They will express their condolences in words, but you will not catch a drop of emotion in them – for Valdemar this is nothing more than a diagnosis, and they are not a psychologist to conduct conversations with you.
Valdemar likes it when receptions go smoothly. With your permission, they give you various kinds of herbs and decoctions as an experiment to see your reaction.
Some of these potions really work and Valdemar often gives you a small dose, recording your observations.
Despite the lack of emotional support, it becomes easier for you.
– Valdemar, how can your psyche remain so strong? Isn't anything bothering you?
– I am not a human being, unlike you, so problems of this kind are alien to me, MC.

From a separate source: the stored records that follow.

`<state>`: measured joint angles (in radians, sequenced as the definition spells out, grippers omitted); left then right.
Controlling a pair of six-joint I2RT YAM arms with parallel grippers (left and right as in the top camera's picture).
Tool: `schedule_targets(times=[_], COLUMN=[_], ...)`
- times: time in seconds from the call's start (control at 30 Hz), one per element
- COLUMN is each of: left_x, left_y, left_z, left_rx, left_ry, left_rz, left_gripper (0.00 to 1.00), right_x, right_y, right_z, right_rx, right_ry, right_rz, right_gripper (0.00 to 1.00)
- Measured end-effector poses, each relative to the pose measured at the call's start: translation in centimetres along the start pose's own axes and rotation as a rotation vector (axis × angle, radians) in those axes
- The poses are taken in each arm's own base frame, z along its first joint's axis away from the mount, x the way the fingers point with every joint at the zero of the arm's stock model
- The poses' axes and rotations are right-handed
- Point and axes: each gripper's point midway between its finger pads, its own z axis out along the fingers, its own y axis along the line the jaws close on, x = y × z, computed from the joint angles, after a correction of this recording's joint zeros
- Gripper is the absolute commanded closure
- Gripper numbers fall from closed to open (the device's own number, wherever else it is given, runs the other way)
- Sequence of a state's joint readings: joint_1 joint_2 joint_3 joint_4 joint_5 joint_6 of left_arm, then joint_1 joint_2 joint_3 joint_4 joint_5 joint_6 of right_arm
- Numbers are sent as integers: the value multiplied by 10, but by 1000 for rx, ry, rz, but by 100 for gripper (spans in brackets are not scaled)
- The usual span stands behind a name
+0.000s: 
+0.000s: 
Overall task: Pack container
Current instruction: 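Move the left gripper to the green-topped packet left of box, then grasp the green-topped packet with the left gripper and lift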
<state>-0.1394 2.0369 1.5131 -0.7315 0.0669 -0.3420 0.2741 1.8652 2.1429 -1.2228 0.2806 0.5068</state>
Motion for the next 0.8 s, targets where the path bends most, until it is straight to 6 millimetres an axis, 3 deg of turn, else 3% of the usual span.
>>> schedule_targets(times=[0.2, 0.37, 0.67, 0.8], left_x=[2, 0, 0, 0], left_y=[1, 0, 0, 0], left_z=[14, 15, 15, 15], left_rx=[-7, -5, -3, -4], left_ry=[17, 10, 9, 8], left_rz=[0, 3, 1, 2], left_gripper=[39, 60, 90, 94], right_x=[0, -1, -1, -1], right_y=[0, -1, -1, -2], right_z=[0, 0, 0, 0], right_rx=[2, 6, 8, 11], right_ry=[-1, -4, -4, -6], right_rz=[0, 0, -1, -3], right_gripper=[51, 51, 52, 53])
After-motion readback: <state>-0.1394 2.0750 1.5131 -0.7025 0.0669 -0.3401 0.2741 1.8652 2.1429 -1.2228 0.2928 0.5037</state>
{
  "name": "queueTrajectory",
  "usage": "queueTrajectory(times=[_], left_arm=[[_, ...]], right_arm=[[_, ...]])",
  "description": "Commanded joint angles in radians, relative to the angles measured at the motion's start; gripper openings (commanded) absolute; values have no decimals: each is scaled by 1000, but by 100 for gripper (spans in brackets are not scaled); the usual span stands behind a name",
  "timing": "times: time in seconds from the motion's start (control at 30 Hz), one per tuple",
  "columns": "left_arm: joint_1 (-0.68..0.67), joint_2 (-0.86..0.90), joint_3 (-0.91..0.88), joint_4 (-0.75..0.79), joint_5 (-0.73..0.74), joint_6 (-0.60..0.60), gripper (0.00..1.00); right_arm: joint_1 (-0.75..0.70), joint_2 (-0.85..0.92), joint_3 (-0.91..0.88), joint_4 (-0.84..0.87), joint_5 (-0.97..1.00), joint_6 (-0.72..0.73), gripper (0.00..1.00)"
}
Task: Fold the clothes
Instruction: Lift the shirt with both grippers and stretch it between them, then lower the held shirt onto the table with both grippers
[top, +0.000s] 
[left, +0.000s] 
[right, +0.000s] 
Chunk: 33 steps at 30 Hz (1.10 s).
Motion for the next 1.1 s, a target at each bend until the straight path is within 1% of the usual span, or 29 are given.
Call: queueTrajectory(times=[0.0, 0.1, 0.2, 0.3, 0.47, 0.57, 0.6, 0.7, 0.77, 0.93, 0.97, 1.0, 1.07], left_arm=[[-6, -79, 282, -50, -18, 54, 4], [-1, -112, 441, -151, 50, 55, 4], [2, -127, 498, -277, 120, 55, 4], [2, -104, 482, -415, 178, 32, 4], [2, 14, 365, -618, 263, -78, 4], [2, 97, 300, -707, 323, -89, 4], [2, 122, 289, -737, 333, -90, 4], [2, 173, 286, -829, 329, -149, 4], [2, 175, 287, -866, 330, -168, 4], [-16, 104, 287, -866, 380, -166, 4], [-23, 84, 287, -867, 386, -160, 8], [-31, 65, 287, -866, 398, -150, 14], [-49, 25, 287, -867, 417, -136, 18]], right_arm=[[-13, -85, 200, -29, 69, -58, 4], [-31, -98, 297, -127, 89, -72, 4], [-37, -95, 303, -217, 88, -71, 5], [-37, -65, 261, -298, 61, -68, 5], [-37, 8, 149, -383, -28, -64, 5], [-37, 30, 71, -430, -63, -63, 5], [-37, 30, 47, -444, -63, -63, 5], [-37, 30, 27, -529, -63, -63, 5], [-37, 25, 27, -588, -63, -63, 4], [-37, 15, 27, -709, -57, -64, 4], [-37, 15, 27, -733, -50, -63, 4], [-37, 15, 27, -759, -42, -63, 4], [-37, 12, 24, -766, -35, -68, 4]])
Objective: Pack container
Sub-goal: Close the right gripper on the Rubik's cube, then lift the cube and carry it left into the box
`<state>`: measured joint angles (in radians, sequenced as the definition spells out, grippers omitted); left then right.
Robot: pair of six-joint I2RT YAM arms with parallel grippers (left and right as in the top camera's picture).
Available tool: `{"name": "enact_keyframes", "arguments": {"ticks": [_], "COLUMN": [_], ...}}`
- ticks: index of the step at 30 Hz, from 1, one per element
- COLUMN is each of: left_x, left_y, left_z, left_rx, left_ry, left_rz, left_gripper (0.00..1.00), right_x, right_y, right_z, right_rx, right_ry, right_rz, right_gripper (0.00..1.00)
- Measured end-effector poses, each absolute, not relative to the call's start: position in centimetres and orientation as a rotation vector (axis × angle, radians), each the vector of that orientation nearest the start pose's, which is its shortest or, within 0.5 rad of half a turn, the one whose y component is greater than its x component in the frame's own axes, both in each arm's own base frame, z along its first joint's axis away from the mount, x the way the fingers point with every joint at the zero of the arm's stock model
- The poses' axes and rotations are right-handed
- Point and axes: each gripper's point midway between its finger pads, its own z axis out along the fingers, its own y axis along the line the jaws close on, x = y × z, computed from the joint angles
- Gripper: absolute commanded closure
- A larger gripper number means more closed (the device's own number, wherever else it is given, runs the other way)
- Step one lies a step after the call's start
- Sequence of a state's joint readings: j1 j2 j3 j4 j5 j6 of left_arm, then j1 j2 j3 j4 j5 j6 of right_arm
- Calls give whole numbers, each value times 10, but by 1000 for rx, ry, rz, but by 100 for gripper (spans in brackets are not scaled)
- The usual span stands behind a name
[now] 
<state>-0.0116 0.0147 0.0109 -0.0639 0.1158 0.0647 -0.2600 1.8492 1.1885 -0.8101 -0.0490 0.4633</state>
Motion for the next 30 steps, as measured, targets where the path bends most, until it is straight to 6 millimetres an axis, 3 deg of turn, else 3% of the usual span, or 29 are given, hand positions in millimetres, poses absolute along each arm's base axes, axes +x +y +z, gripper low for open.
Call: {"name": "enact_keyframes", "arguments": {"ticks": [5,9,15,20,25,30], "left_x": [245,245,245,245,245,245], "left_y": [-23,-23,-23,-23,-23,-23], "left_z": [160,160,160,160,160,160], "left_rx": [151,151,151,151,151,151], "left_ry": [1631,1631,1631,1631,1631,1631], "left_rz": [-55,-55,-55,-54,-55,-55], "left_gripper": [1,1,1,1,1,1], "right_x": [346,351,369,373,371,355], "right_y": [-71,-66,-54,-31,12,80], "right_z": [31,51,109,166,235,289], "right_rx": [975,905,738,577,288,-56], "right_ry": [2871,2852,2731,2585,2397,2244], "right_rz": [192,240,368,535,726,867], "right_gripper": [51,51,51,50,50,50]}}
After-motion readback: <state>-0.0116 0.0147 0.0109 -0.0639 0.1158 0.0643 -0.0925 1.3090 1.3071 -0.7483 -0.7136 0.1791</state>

In the end, you get an effective prescription sedative, selected specifically for your body after a series of consultations.
Vulgora
Looking at them, it is impossible to guess that there is at least a pinch of compassion in them.

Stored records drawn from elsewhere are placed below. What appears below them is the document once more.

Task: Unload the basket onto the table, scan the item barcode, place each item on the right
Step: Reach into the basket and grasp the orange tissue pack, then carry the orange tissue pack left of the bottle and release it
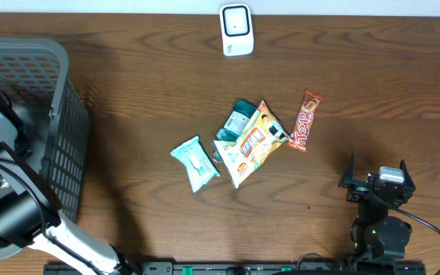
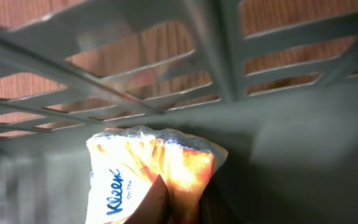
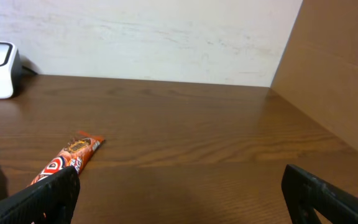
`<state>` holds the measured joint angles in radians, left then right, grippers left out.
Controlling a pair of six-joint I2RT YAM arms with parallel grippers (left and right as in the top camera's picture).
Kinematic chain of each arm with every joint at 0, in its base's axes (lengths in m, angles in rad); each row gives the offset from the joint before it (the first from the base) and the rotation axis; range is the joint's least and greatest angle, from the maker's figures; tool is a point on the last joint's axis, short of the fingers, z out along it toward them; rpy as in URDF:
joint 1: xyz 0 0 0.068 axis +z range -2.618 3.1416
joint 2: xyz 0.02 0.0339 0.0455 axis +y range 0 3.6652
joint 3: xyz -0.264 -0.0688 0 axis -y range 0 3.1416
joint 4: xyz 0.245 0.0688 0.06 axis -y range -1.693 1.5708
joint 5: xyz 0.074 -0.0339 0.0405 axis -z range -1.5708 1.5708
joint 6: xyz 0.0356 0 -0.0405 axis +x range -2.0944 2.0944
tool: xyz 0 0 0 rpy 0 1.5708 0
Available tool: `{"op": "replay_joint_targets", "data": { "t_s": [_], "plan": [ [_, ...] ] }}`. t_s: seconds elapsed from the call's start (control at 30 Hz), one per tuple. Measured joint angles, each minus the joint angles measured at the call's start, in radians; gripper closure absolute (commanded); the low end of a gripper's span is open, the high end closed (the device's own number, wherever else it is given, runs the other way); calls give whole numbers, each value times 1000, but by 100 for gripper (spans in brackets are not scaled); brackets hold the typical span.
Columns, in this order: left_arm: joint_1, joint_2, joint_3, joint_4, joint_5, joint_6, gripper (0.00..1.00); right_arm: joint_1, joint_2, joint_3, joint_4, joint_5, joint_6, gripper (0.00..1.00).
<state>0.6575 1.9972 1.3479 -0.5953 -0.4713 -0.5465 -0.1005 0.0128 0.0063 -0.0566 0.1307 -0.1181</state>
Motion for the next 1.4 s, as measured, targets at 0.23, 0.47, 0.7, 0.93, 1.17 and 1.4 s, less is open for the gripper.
{"op": "replay_joint_targets", "data": {
  "t_s": [0.23, 0.47, 0.7, 0.93, 1.17, 1.4],
  "plan": [
    [-5, 0, 0, -14, 3, 0, 93, 0, 0, 0, 0, 0, 0, 1],
    [-70, -12, 0, -24, 31, 1, 93, 0, 0, 0, 0, 0, 0, 1],
    [-166, -100, 0, -30, 111, 5, 93, 0, 0, 0, 0, 0, 0, 1],
    [-173, -413, 0, -30, 143, 5, 93, 0, 0, 0, 0, 0, 0, 1],
    [-192, -804, 2, 29, 430, -8, 93, 0, 0, 0, 0, 0, 0, 1],
    [-487, -981, 3, 59, 688, -30, 93, 0, 0, 0, 0, 0, 0, 1]
  ]
}}
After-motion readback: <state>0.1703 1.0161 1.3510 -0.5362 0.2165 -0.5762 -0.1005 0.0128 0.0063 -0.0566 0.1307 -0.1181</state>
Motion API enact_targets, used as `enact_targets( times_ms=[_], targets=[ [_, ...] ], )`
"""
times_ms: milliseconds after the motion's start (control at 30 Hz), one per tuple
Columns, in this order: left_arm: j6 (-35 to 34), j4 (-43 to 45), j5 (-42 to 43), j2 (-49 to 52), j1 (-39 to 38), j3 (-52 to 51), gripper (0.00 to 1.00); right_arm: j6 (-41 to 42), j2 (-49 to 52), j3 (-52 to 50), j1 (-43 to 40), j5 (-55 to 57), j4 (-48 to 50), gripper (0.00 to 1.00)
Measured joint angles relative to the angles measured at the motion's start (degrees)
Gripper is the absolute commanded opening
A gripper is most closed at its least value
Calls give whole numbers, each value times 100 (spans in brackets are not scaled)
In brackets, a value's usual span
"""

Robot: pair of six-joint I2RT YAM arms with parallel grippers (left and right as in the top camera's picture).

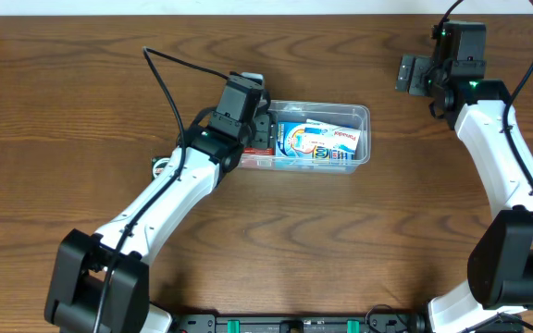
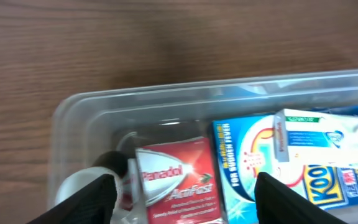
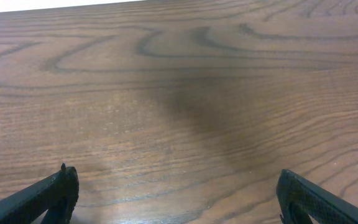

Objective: Pack container
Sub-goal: 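Lower the red box into the container's left side and release it, then withdraw the left gripper and move it over the green Zam-Buk tin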

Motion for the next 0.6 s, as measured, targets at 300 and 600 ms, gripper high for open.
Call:
enact_targets(
  times_ms=[300, 600],
  targets=[
    [0, -1012, -717, -1145, 997, -2, 72, 0, 0, 0, 0, -2, 0, 99],
    [0, -1394, -839, -1384, 2326, -2, 97, 0, 0, 0, 0, -2, 0, 99]
  ],
)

Looking at them, you are not sure that such things are worth sharing with Vulgora, but eventually they will find out everything on their own.
You expect the worst, such as rude taunts, but the Pontifex just sighs and surprisingly calmly tells you what you should have told earlier.
Vulgora is far from an expert in the field of psychological assistance, but this does not prevent them from trying to support you when it is especially difficult.
Always remind you that you are not alone. No, don't expect a bunch of warm words from them. Their help is very peculiar: Vulgora will roughly pat you on the shoulder, saying: "Well, what the hell are you crying for? Pick up the snot, we will overcome it! "
Surprisingly, it works. The pontifex doesn't need to say too much to give you hope again.
To improve your condition, if you wish, they take you with them to training and hunting, where you quickly relax, because Vulgarities will not let you feel sad.
Volta
She innocently bats her eyes and asks quietly: "Is MC sick?". That's when you have to explain to her what this thing is.
"Volta is insanely sorry that you feel this way, how can Volta help you?"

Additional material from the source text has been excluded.